The NHS Diabetes Prevention Programme is unlikely to have a major impact, according to University of Oxford researchers.
The programme was initiated in 2016 and on Wednesday received a £15m funding expansion to create 50,000 more spaces across the UK. By 2020 it will cover all of England.
But this new study, published in the BMJ, suggests that the two blood tests used to screen for high risk of type 2 diabetes – HbA1c and fasting plasma glucose – are inaccurate.
“As screening is inaccurate, many people will receive an incorrect diagnosis and be referred on for interventions while others will be falsely reassured and not offered the interventio,” said the authors.
The Diabetes Prevention Programme involves a screening test for prediabetes followed by appropriate treatment or advice on diet and exercise to prevent type 2 diabetes from developing.
The programme director Matt Fagg said it is “based on a comprehensive collation of robust evidence”, but Oxford researchers do not believe the programme will have a substantial impact in reducing type 2 diabetes rates.

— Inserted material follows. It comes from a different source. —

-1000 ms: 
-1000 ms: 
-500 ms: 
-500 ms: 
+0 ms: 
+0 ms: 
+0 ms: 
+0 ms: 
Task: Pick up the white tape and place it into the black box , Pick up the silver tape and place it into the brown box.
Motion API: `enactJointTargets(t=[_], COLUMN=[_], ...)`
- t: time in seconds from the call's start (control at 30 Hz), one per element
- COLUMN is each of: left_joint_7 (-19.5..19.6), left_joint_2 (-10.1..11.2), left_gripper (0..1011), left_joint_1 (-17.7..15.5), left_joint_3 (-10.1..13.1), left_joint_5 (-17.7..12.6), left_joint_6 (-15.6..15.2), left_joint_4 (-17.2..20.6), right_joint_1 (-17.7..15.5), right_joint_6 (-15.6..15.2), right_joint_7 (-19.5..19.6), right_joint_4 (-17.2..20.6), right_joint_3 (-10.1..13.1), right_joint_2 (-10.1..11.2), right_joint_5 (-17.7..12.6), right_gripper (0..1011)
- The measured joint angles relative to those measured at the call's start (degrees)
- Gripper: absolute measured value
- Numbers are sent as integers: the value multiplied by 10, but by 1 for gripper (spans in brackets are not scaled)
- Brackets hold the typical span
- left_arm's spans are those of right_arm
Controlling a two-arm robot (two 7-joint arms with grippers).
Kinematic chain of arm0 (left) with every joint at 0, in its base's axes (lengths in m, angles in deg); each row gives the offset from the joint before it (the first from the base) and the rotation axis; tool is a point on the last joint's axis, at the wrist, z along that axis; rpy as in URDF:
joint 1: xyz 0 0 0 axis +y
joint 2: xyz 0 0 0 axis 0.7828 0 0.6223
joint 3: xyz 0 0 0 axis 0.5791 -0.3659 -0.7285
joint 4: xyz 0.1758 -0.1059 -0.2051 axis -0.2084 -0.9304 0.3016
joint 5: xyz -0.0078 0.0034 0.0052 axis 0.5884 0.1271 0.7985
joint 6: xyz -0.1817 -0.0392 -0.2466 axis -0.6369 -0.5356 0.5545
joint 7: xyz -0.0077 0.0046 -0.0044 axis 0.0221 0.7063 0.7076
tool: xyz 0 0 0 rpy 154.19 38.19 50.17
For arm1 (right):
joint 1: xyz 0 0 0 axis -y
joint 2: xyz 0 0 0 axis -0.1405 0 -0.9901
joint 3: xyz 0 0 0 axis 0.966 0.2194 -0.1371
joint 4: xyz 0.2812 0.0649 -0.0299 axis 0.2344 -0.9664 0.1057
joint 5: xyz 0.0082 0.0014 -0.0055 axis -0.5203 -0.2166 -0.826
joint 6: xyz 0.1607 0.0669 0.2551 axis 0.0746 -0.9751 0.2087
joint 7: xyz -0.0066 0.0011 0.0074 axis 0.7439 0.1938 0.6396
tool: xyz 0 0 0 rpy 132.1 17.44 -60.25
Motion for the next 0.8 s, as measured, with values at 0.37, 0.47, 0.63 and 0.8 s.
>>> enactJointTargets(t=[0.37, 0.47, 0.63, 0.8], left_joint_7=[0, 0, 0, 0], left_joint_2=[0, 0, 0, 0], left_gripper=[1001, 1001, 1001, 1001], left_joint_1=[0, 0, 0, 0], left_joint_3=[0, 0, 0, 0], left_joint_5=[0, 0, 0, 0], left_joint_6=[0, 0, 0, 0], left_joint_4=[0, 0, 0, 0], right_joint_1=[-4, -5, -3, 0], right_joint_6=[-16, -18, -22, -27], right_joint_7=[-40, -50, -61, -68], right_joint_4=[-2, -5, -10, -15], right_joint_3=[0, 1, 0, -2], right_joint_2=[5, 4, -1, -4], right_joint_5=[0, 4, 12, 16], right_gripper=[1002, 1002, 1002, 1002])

They evaluated 49 studies of screening tests and 50 intervention trials, finding that the NHS policy would benefit somen, but not those at high risk of type 2 diabetes.
Lifestyle interventions lasting three to six years led to a 37 per cent reduction in relative type 2 diabetes risk, while among those treated with a blood glucose-lowering medication 80 fewer participants out of 1,000 developed type 2 diabetes.
“These findings suggest that ‘screen and treat’ policies alone are unlikely to have substantial impact on the worsening epidemic of type 2 diabetes,” added the researchers.
“A screen and treat policy will be effective only if a test exists that correctly identifies those at high risk (sensitivity) while also excluding those at low risk (specificity); and an intervention exists that is acceptable to, and also efficacious i, those at high risk.”